John Gossage : Le déclin de l’empire américain?
Dans Empire, John Gossage nous confronte au destin des civilisations. Une expo qui accompagne Sensations urbaines, prônant un urbanisme sensoriel.
Tous les empires finissent par s’écrouler. C’est en tout cas la morale que le photographe John Gossage semble vouloir nous amener à tirer avec son exposition Empire, présentée ces jours-ci dans la salle octogonale du Centre canadien d’architecture (CCA).
Décrivons l’installation. Dans une mise en abyme (qui, nous le verrons, ne manque pas de piquant), Gossage a juxtaposé assez simplement deux séries de photos. L’une a été réalisée par le chimiste, physicien et photographe Hermann Wilhelm Vogel. Elle montre des ruines importantes de l’antique empire des pharaons, Vogel ayant été envoyé en Égypte en 1868 par le Kaiser Guillaume Ier (qui dirigeait alors l’Empire allemand) afin de documenter une éclipse du Soleil ainsi que les monuments importants de ce pays. L’autre série de photos, aussi de petits formats, a été prise par Gossage dans la ville de Washington il y a une quinzaine d’années. Gossage confronte donc 21 images effectuées par Vogel avec celles qu’il a réalisées (une trentaine) de divers monuments et lieux importants de la capitale états-unienne: le Capitole, le Pentagone, le Jefferson Memorial, le Lincoln Memorial, la Maison-Blanche… Ces bâtiments ne sont pas en ruine, mais juste par des cadrages, Gossage arrive à nous les rendre méconnaissables, étrangers à notre mémoire. Du coup, le sens de cette installation paraît assez clair. Le photographe américain nous dit comment tout passe, tout s’écroule, tout finit par redevenir poussière, même les empires les plus puissants… Et il le fait sur un ton sarcastique indéniable et en utilisant une mise en abyme digne des célèbres poupées russes. Gossage, qui appartient à la culture de l’empire américain, nous raconte en effet par l’image comment un empereur d’un empire maintenant disparu a commandé à un photographe des clichés d’un autre empire déjà éclipsé… Voilà qui devrait faire réfléchir. Certes… Mais entre le regard de l’histoire (presque celui de Dieu) et la réalité du temps présent, il y a un écart majeur. La ruine inévitable des empires est-elle un concept qui consolera ceux qui, dans le présent, sont dominés par des pouvoirs économiques ou militaires? Je doute qu’un travailleur, dans un sweatshop au Bangladesh fabriquant des t-shirts qui se retrouveront dans un magasin Wal-Mart (un autre empire, commercial) ouvert au Canada ou en Chine, y voie un sens de la justice. Mais bon, je me trouve du coup à poser toute la question du réel impact social de l’art et la réponse n’est guère évidente…
Jusqu’au 12 mars
Au Centre canadien d’architecture
EMBRASSER LE MONDE
Il faudra profiter de cette visite au CCA pour admirer l’impeccable installation montée pour l’exposition Sensations urbaines, déjà en place depuis la fin octobre. Voici une manière d’exposer qui devrait faire école. Cette présentation, qui parle de l’importance des sens dans notre rapport à l’espace urbain, a été pensée avec justesse pour tous les sens. Une salle (fascinante) est dédiée au son, une autre interroge plus les odeurs, une troisième, le sens du toucher…

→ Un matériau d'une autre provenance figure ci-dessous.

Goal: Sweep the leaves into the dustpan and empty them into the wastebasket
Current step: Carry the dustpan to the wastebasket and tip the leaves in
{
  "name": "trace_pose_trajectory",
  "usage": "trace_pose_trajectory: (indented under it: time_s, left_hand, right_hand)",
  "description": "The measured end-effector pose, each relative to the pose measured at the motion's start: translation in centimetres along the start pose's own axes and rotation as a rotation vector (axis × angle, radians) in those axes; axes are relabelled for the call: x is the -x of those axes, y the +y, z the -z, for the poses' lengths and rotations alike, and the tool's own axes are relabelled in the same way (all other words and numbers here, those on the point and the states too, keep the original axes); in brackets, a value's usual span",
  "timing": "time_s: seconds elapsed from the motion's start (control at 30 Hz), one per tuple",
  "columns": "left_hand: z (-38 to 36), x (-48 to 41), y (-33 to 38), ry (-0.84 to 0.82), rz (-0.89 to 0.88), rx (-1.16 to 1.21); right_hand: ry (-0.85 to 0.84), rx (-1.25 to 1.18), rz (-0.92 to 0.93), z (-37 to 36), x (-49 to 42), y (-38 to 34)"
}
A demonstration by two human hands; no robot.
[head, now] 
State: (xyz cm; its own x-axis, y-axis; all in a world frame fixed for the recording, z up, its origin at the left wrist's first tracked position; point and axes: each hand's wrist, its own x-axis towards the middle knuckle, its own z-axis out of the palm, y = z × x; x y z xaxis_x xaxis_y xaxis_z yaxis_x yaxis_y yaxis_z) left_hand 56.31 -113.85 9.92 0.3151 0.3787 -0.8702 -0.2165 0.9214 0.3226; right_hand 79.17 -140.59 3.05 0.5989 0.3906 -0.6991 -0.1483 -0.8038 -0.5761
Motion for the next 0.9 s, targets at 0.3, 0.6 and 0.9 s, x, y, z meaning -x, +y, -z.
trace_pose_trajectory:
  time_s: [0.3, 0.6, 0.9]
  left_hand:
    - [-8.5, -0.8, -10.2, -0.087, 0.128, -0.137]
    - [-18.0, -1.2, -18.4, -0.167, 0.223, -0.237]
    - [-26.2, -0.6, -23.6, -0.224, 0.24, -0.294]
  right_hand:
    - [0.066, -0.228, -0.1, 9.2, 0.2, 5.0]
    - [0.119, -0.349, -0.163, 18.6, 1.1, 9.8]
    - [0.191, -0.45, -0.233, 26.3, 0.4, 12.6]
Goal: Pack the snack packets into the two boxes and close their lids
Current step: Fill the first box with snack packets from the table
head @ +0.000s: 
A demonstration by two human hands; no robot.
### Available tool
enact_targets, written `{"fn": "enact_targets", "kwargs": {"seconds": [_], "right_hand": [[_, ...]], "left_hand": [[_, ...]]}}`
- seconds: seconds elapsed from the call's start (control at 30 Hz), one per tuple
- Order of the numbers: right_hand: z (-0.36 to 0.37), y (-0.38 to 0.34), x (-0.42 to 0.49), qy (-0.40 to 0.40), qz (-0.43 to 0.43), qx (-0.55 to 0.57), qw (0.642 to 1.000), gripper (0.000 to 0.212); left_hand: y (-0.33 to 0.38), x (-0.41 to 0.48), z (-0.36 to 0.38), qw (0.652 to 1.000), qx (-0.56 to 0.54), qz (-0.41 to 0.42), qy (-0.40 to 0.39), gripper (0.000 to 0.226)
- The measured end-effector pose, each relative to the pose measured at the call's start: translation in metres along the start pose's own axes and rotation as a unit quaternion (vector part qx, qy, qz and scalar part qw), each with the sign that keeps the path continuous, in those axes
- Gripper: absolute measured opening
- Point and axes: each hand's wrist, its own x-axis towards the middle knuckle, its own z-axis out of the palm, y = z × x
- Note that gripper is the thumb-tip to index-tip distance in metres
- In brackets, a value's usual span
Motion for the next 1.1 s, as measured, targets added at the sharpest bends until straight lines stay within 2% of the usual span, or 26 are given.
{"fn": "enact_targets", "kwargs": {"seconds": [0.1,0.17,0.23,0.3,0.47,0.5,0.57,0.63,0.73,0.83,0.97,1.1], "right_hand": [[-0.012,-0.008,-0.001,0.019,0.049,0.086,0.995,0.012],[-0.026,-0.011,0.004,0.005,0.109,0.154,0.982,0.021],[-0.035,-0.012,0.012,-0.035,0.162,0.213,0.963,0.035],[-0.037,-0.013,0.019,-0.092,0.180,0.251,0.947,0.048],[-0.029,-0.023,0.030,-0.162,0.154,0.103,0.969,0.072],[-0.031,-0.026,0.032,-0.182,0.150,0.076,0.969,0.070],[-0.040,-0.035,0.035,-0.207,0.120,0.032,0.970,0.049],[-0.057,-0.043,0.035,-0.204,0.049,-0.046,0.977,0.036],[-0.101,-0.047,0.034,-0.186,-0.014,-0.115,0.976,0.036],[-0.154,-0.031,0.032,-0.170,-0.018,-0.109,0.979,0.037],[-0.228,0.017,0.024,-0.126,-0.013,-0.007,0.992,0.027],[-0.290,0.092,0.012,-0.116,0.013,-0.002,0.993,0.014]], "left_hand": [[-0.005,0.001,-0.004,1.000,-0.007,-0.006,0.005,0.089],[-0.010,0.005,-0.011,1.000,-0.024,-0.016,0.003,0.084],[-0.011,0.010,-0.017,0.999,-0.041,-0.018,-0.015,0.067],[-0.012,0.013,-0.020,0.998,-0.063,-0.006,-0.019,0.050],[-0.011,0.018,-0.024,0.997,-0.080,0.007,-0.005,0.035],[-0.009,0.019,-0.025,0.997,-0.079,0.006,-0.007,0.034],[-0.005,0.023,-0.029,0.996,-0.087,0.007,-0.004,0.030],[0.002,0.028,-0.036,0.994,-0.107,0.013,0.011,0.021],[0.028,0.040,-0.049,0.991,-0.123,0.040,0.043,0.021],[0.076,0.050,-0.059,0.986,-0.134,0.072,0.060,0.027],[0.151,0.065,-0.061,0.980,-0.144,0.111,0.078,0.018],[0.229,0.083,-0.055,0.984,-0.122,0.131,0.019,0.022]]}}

Mais on restera tout de même très attentif à une ambiguïté théorique inhérente au projet. Parfois le visiteur sent la présence d’un discours très critique à propos de l’artificialité de certains types de contrôle effectués sur la vie grouillante de la ville. Parfois, au contraire, le visiteur sentira un désir de donner encore plus de pouvoir au travail de l’architecte et de l’urbaniste sur notre environnement citadin. Voilà un tiraillement souvent énervant. Car s’il faut choisir entre, d’une part, des espaces où tout serait pensé, du bruit aux odeurs en passant par les éclairages, et, d’autre part, une ville grouillante, organique (où il serait, par exemple, encore permis de se promener et de faire du bruit la nuit dans les parcs, ce qui n’est plus le cas à Montréal), le choix me semble facile… Les villes ou les quartiers les plus intéressants sont encore ceux qui sont le moins embourgeoisés. La vie n’est pas totalement contrôlable et ne doit pas le devenir. À la notion d’urbanisme sensoriel auquel le catalogue se réfère, il faudrait peut-être confronter la notion d’un urbanisme organique.